Ankle Sprains Clinical Trial
Official title:
Effects of Mobilization Versus Manipulation on Function in Participants Reporting Chronic Ankle Instability
The investigator's purpose is to compare the effects of talocrural joint mobilization with movement versus thrust mobilization on functional performance in subjects reporting chronic ankle instability (CAI).
Joint mobilizations are reported to increase range of motion (ROM), postural control and
proprioception, and decrease pain in individuals with CAI. However, there is no research
comparing the effects of mobilization with movement (MWM) versus thrust mobilization (TM)
directed at the talocrural joint on functional performance in this population.
Inclusion and exclusion criterion have been established utilizing the International Ankle
Consortium guidelines. Using a convenience sampling, participants will be randomized into the
MWM or TM group.
The MWM group will receive manual therapy with the following protocol: the participant will
be relaxed and standing in a staggered stance with the involved foot on an eight inch step
and both feet facing forward . The clinician will be positioned in front of the participant's
leg and a non-elastic belt will be placed around the distal leg of the participant and the
clinician's pelvis. The clinician will then apply a sustained posteroanterior glide to the
tibia through the belt by leaning backwards, while stabilizing the fixed talus and forefoot
with both hands. The participant will perform a slow lunge until the end range of motion
without their heel lifting off the ground. The belt will be kept perpendicular to the tibia
throughout the movement and 2 sets of 10 repetitions will be applied.
The talocrural joint TM will be a high velocity low amplitude manual therapy technique. This
technique will be applied with the participant in the supine position on a plinth. The
clinician grasps the foot with one hand with the fifth finger contacting the anterior surface
of the ankle at the talus. The other hand reinforces the contact points and both thumbs are
placed on the sole of the participant's foot. The clinician gives slight caudal traction
focused on the talocrural joint with the ankle dorsiflexed and everted. The therapist then
applies a high-velocity thrust distraction technique to the talocrural joint. Only one thrust
will be applied and no audible cavitation is required. Each manual therapy technique will be
performed once.
An examiner, who is blinded to involved limb and group allocation, will perform a baseline,
immediate follow-up, and one-week follow-up examination of range of motion and functional
performance. The participants will complete subjective outcome measures at baseline,
immediately post intervention, and at 1 week post intervention including the Foot and Ankle
Ability Measurement (FAAM), FAAM-Sport, and the Cumberland Ankle Instability Tool (CAIT).

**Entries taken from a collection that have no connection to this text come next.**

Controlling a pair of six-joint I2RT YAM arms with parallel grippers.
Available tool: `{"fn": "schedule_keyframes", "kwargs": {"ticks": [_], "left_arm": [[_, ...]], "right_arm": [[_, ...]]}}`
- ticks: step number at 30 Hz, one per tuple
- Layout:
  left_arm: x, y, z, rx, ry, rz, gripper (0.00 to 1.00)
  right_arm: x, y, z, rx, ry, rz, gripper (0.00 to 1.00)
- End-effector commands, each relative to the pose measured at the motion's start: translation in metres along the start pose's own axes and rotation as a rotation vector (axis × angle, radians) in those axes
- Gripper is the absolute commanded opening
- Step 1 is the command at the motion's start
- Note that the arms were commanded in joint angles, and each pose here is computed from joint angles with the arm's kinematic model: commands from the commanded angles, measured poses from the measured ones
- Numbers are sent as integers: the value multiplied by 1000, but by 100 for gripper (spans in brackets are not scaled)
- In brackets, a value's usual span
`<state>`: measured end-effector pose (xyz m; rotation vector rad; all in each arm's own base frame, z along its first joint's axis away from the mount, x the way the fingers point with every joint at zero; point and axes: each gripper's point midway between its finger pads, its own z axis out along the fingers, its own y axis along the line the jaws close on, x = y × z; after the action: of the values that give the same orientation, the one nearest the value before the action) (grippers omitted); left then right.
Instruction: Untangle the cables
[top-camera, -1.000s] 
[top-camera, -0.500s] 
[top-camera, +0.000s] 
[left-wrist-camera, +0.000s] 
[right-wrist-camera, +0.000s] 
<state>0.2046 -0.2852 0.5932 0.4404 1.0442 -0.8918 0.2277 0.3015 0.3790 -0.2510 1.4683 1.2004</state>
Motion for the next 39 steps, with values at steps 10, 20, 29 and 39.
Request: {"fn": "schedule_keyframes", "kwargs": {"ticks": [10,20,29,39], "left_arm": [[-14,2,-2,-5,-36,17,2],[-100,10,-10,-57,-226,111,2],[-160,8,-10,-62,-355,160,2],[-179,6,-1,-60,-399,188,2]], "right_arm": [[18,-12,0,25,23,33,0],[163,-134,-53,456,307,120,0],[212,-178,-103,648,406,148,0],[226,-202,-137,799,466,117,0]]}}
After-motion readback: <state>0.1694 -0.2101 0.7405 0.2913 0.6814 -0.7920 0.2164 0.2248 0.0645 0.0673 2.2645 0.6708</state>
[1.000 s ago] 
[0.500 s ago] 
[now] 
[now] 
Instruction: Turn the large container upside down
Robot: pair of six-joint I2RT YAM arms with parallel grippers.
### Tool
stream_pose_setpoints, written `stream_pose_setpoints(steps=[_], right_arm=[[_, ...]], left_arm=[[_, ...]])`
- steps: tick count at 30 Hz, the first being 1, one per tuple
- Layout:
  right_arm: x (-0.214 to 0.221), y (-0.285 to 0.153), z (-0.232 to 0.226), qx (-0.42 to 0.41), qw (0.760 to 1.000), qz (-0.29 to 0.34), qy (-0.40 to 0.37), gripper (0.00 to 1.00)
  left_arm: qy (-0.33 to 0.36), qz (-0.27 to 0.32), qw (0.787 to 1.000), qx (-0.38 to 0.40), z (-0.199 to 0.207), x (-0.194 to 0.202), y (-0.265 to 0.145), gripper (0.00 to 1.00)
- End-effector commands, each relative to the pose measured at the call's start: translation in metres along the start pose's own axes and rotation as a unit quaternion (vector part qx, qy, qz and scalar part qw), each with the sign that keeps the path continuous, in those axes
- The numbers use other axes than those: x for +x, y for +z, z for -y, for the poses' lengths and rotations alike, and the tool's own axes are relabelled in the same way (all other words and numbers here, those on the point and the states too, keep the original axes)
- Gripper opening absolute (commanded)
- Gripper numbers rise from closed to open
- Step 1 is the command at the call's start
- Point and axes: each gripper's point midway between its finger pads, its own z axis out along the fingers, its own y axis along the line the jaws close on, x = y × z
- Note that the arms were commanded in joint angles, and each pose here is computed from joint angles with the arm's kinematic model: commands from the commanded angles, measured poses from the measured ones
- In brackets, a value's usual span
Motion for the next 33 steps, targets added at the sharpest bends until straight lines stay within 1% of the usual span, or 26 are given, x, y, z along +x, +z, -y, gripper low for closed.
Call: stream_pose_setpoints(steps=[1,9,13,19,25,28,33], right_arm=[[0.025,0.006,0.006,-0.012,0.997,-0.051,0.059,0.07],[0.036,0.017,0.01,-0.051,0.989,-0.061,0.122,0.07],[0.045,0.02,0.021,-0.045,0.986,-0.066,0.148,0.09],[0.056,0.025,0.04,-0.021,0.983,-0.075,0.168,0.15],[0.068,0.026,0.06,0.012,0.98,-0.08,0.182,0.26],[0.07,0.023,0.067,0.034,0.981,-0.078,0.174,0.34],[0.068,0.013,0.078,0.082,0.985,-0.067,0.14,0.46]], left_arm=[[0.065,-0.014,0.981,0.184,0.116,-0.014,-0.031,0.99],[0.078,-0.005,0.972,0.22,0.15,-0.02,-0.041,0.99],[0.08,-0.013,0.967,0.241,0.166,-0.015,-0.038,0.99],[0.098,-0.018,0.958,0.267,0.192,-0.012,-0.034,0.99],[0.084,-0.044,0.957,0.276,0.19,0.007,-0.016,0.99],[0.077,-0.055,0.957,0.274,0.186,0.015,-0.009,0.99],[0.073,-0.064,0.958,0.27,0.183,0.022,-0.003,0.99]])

Participants will also complete baseline, immediate follow-up, and one-week follow up
assessments of the Multiple Hop Test (MHT), three directions of the Star Excursion Balance
test (SEBT), and weight bearing lunge test (WBLT).
Data analysis will be performed using International Business Machines Statistical Package for
the Social Sciences (SPSS). Alpha level will be set p<0.05. Expecting to utilize separate 2 x
2 repeated measures analysis of variance (ANOVA) to assess changes in the FAAM, FAAM-Sport,
CAIT, MHT, WBLT, and three directions of the SEBT.